*** Opening of RAW DATA ***

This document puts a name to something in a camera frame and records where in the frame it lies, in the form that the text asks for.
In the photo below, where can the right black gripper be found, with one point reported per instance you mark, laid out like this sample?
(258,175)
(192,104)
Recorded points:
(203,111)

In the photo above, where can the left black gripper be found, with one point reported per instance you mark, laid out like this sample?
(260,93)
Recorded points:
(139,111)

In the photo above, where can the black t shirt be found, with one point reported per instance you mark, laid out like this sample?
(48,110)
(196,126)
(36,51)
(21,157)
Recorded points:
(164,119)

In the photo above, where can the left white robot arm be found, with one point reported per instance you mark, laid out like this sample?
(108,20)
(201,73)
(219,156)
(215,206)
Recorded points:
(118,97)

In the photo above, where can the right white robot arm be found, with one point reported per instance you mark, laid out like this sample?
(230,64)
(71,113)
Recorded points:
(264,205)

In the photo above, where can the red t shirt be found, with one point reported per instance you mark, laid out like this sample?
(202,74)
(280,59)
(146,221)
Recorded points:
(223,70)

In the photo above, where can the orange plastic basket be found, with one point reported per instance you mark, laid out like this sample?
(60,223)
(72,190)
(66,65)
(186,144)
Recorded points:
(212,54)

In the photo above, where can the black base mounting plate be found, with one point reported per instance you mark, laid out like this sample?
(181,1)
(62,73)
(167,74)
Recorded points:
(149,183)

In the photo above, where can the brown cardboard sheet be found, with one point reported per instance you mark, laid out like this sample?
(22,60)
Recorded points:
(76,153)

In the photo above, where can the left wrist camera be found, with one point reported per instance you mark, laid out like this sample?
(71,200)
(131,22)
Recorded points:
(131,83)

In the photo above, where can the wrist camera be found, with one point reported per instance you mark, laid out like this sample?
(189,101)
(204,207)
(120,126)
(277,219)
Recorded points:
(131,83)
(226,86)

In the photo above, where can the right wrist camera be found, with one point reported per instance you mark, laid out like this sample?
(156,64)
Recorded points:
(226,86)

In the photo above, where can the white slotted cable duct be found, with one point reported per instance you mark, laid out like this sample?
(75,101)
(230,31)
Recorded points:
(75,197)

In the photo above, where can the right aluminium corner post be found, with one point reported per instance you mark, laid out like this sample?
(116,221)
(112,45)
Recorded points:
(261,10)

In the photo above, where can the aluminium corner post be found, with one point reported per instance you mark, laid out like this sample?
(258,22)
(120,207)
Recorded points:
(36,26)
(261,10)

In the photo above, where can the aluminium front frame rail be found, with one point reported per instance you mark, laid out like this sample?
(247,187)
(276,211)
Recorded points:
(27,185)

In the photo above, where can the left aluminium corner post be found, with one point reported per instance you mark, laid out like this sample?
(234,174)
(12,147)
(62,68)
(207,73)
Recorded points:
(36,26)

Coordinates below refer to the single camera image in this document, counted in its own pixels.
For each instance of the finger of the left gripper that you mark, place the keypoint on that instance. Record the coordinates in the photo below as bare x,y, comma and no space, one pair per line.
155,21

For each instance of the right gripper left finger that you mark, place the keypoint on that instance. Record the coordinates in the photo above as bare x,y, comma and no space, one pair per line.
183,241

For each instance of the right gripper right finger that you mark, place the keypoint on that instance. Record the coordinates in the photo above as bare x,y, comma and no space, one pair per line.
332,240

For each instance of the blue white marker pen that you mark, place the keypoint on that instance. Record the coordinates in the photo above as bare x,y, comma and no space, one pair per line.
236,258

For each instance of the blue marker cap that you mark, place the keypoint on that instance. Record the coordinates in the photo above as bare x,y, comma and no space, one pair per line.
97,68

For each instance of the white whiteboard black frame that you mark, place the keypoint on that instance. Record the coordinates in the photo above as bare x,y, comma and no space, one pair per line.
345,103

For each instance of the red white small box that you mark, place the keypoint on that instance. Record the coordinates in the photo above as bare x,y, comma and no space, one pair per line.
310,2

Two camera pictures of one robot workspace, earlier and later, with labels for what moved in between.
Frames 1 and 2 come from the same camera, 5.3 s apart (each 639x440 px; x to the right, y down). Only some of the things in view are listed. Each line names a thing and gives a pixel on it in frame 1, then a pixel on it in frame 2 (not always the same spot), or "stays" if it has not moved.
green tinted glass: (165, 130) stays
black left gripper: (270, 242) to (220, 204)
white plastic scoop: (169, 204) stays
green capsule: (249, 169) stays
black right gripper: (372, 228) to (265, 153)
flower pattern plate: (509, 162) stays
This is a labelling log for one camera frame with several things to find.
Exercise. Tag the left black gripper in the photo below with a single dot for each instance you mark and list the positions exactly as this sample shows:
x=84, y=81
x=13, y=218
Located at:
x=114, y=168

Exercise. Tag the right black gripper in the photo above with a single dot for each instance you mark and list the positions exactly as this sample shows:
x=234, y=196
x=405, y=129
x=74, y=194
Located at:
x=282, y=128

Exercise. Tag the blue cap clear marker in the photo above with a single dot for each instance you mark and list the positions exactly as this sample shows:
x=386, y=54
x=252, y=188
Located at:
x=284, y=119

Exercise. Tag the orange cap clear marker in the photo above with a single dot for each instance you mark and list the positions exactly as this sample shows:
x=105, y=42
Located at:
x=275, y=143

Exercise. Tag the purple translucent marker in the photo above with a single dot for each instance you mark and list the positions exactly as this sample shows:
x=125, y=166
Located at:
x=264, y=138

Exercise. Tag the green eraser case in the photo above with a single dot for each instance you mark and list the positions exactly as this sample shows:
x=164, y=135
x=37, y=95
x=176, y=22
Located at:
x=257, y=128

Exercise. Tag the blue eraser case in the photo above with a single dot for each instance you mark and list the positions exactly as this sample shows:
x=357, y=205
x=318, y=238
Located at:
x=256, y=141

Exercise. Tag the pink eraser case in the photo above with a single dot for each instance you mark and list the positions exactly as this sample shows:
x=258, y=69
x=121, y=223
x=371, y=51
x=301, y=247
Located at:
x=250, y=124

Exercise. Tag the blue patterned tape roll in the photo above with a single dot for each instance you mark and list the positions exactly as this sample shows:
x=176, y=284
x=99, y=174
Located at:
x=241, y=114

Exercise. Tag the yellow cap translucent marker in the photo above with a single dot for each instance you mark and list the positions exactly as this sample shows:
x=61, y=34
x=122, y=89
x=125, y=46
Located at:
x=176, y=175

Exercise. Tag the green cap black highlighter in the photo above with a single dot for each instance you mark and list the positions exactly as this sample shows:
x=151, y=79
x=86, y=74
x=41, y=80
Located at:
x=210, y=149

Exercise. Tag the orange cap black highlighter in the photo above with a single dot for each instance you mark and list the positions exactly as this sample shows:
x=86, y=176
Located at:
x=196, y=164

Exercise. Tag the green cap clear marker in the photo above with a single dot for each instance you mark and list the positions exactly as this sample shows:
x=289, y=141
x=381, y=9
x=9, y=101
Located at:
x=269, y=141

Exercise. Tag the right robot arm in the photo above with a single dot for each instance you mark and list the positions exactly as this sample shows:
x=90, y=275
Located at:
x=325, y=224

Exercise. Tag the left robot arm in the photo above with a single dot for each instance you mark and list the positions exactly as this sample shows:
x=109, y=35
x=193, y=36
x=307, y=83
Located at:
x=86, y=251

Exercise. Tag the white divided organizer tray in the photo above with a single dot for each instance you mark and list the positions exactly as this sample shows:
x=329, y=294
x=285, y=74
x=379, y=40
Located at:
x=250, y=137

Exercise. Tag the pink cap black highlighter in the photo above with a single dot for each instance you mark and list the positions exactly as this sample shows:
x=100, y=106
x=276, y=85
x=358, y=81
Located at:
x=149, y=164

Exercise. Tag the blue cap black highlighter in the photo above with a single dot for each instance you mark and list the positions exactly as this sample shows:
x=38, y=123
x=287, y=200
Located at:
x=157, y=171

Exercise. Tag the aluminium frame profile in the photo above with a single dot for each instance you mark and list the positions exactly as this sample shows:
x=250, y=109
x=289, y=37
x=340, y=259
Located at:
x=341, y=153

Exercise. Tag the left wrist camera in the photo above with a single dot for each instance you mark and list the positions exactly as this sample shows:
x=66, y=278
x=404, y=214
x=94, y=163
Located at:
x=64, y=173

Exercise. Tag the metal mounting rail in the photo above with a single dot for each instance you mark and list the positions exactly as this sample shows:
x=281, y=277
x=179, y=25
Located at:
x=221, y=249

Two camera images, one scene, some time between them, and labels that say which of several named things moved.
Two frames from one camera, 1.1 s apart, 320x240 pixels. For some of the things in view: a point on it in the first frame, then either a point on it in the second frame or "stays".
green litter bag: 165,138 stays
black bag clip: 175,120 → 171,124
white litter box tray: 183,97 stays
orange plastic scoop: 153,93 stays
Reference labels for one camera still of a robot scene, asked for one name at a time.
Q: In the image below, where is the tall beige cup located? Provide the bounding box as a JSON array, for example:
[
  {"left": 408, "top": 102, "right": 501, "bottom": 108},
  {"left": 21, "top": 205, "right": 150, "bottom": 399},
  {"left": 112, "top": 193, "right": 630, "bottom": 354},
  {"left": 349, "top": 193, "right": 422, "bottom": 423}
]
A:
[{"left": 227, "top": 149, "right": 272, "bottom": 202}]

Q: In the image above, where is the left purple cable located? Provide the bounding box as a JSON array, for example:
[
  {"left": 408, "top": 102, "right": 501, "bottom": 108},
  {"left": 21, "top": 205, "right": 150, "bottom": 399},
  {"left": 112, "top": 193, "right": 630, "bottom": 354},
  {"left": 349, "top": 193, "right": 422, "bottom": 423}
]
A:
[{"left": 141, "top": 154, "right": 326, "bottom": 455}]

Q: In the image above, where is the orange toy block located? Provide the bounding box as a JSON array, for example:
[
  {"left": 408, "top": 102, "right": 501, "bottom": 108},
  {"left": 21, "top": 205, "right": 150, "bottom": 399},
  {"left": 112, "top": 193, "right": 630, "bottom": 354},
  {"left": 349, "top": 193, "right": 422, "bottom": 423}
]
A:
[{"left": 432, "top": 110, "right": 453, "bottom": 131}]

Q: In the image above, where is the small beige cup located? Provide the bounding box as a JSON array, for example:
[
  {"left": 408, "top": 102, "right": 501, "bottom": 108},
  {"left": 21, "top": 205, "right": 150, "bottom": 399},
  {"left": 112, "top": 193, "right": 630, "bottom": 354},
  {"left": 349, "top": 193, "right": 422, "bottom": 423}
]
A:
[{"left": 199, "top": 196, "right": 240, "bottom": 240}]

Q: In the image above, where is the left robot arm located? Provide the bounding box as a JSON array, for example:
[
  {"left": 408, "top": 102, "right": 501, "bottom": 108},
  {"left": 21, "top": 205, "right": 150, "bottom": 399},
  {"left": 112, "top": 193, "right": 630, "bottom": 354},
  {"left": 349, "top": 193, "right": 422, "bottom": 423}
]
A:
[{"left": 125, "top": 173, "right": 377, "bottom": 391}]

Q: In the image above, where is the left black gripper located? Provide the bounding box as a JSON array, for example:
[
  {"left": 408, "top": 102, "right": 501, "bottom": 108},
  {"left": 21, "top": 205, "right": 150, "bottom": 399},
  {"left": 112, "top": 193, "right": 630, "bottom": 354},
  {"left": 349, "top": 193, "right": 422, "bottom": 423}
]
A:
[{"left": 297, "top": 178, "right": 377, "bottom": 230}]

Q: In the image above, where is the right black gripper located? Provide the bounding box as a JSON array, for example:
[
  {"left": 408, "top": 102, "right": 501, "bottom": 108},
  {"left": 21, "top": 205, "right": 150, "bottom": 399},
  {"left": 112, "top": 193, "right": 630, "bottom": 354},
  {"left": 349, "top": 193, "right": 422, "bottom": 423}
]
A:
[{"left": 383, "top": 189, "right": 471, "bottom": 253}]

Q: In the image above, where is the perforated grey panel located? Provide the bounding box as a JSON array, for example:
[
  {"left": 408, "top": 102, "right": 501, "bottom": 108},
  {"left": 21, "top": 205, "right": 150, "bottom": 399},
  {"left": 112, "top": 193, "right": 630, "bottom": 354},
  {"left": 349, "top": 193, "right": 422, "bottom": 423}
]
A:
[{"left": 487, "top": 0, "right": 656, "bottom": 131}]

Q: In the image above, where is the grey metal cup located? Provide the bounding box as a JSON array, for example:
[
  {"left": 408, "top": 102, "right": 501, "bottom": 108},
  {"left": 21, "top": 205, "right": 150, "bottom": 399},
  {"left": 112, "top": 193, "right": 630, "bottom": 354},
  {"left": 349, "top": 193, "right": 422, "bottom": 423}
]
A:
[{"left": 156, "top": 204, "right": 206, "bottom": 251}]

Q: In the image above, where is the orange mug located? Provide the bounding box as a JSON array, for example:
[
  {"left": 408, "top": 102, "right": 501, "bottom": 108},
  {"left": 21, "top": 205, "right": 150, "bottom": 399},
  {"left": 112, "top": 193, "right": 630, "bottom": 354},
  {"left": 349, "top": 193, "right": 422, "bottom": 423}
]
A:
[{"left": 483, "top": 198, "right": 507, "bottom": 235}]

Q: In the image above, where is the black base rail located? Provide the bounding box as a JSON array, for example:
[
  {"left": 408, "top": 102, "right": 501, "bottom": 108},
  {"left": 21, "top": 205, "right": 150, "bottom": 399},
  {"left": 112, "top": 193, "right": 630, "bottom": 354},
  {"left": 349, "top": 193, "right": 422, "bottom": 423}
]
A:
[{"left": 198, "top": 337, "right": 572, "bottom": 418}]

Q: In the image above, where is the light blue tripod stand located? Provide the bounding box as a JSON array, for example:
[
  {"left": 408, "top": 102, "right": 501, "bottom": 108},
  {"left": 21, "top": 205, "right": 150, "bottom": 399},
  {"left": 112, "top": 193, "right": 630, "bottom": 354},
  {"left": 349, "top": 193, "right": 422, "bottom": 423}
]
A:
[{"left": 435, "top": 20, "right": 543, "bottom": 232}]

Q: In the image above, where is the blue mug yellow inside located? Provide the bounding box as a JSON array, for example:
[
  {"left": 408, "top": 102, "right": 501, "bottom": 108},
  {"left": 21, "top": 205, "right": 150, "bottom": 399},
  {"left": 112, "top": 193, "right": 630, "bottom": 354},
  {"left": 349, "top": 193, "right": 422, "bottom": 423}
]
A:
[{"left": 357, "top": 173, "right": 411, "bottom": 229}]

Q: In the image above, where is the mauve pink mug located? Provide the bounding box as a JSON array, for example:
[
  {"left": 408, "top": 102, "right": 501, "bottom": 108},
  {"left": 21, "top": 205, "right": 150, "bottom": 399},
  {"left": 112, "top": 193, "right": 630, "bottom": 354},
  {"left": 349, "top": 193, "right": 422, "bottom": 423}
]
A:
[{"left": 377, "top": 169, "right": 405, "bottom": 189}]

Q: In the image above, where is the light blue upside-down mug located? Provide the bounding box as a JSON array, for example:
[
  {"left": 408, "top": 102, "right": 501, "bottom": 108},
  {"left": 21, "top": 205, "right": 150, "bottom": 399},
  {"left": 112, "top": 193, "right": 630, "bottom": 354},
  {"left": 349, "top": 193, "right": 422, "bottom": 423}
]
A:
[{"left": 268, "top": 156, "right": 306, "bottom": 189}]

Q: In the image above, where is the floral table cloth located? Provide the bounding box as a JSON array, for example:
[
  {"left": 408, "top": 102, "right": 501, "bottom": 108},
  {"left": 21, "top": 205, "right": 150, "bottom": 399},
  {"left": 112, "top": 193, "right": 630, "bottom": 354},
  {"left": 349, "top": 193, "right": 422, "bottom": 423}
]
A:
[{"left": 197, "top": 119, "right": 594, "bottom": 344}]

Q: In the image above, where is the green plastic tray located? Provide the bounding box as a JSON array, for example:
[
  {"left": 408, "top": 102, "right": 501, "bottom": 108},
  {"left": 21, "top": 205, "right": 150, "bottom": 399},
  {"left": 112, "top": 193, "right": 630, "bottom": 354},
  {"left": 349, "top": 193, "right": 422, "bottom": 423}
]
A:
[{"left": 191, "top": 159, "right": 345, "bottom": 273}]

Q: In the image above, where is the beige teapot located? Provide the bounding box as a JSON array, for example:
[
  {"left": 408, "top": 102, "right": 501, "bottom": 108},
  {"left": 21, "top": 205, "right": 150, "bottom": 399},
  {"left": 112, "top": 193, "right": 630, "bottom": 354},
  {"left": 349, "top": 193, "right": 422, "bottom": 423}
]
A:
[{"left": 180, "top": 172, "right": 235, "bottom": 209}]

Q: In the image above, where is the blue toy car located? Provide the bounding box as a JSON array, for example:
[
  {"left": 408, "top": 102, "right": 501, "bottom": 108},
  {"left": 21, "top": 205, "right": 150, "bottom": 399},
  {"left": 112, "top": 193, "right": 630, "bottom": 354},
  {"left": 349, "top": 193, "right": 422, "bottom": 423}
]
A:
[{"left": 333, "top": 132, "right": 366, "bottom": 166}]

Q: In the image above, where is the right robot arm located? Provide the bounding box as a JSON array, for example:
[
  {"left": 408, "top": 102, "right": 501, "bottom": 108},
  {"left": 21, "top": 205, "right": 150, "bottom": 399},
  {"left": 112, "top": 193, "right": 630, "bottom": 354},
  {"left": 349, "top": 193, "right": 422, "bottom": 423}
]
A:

*** Close of RAW DATA ***

AIM OF THE TASK —
Scan the listing above for the line that has "Frames 1 and", then copy exactly from that line through the line that has "green tinted glass: (165, 130) stays".

THE COMPLETED TASK —
Frames 1 and 2 come from the same camera, 5.3 s apart (each 639x440 px; x to the right, y down). Only some of the things in view are listed. Each line names a thing and gives a pixel on it in frame 1, then a pixel on it in frame 2 (not always the same spot), or "stays" if it has not moved.
green tinted glass: (165, 130) stays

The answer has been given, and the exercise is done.